* _Work item_
Copy out each line of the material below that holds the string "clamp".

Start of Records provided

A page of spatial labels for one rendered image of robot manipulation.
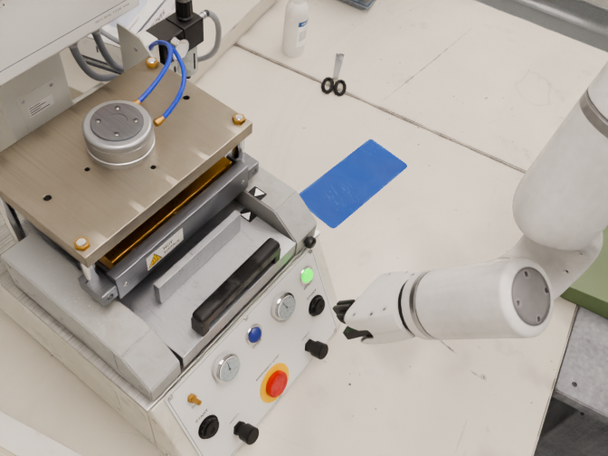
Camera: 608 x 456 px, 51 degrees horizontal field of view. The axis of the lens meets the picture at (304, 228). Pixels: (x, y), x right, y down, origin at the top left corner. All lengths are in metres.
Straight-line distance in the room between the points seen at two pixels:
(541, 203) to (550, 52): 1.11
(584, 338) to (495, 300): 0.54
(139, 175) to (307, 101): 0.68
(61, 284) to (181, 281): 0.14
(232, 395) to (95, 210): 0.33
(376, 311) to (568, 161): 0.33
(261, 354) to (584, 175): 0.52
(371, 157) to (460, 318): 0.63
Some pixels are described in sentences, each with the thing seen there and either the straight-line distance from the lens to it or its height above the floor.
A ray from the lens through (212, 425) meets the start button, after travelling 0.89.
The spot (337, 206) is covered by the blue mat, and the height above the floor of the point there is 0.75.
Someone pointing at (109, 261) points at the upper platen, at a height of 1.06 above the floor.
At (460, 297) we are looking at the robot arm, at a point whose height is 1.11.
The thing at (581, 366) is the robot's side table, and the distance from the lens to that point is 1.17.
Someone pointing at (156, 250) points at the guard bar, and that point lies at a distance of 0.77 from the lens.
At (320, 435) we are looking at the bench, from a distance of 0.99.
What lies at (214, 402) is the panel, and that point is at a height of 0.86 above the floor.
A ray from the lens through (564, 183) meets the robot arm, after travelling 0.60.
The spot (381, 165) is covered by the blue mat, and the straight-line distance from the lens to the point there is 1.28.
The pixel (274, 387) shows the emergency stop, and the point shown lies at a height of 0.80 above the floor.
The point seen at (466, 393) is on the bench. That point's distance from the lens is 1.07.
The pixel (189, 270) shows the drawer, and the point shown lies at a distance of 0.82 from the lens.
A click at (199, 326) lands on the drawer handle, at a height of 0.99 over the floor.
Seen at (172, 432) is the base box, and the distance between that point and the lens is 0.86.
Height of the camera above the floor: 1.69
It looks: 54 degrees down
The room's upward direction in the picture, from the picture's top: 10 degrees clockwise
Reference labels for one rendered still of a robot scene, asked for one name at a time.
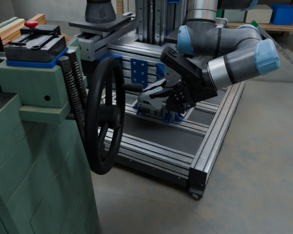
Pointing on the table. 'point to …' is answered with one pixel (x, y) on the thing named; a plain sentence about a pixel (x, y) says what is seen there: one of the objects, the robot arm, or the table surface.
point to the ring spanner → (43, 41)
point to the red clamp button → (30, 23)
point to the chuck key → (22, 40)
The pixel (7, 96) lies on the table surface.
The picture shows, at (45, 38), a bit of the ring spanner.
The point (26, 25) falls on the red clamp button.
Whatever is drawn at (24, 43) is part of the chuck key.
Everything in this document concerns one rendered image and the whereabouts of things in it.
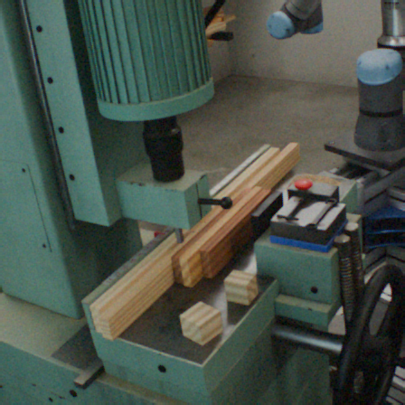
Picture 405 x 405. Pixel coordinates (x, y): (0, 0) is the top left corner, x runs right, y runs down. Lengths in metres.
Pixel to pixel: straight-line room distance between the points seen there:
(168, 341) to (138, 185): 0.25
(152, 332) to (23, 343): 0.31
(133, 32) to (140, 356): 0.47
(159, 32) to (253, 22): 4.09
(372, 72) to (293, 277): 0.73
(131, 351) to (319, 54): 3.94
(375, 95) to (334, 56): 3.07
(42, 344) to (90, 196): 0.30
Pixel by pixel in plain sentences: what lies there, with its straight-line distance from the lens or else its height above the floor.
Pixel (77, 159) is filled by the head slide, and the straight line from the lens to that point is 1.07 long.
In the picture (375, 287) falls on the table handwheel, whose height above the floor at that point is 0.95.
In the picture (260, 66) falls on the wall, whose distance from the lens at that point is 5.06.
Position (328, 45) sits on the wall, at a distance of 4.72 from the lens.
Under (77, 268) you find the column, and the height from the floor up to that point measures 0.90.
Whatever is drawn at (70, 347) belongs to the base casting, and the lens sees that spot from 1.18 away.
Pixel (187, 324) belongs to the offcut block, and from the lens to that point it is 0.96.
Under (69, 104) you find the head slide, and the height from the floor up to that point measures 1.21.
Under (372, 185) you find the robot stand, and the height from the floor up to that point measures 0.76.
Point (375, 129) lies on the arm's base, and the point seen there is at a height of 0.87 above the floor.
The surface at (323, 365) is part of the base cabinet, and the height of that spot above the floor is 0.57.
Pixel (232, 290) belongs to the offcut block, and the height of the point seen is 0.92.
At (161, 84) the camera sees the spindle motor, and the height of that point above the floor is 1.25.
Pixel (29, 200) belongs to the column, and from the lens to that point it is 1.13.
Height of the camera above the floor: 1.51
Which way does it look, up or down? 27 degrees down
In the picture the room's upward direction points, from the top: 9 degrees counter-clockwise
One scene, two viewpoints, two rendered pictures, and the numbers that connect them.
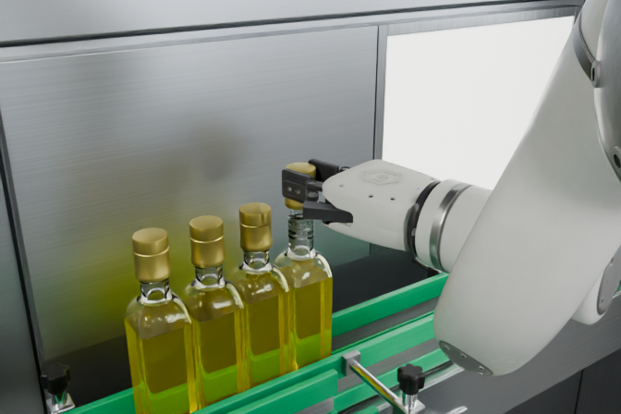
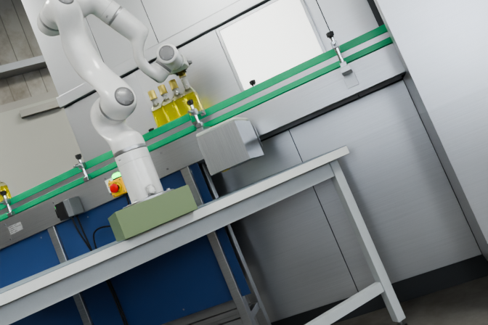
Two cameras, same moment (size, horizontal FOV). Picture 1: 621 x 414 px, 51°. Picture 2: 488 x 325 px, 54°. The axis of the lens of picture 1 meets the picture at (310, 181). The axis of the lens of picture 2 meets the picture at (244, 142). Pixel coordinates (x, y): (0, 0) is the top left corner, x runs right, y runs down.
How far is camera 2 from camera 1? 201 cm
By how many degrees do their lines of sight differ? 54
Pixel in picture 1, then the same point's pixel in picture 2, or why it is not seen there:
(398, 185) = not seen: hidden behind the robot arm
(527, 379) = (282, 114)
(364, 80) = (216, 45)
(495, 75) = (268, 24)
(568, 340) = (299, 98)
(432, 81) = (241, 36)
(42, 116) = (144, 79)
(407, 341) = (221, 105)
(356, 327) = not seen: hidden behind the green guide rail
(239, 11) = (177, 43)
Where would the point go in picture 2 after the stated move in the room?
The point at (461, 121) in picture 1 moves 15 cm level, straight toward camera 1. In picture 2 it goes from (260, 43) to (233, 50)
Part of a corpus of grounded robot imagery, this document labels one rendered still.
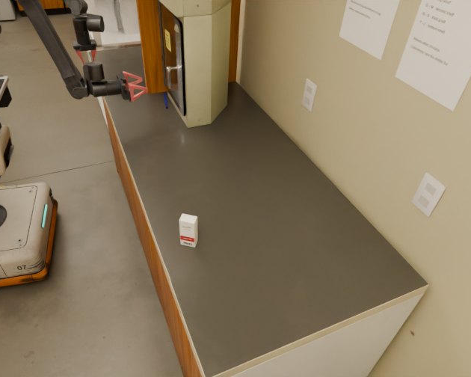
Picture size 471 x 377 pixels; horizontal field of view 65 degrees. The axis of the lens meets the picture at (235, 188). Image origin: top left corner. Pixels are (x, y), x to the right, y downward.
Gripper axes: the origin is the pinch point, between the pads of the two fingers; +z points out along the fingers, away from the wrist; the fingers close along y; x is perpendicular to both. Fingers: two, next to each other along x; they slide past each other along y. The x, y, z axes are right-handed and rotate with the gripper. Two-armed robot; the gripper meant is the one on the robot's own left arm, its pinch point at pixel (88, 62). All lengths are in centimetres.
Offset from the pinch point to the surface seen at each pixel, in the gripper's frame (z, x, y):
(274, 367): 27, -150, 22
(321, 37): -29, -72, 76
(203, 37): -23, -47, 41
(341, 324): 17, -150, 41
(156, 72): 5.4, -9.3, 29.8
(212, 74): -7, -46, 45
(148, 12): -22.7, -9.4, 28.7
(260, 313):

End of Records provided

* _Exercise solution_
point to the red clamp button → (30, 23)
The point (26, 25) falls on the red clamp button.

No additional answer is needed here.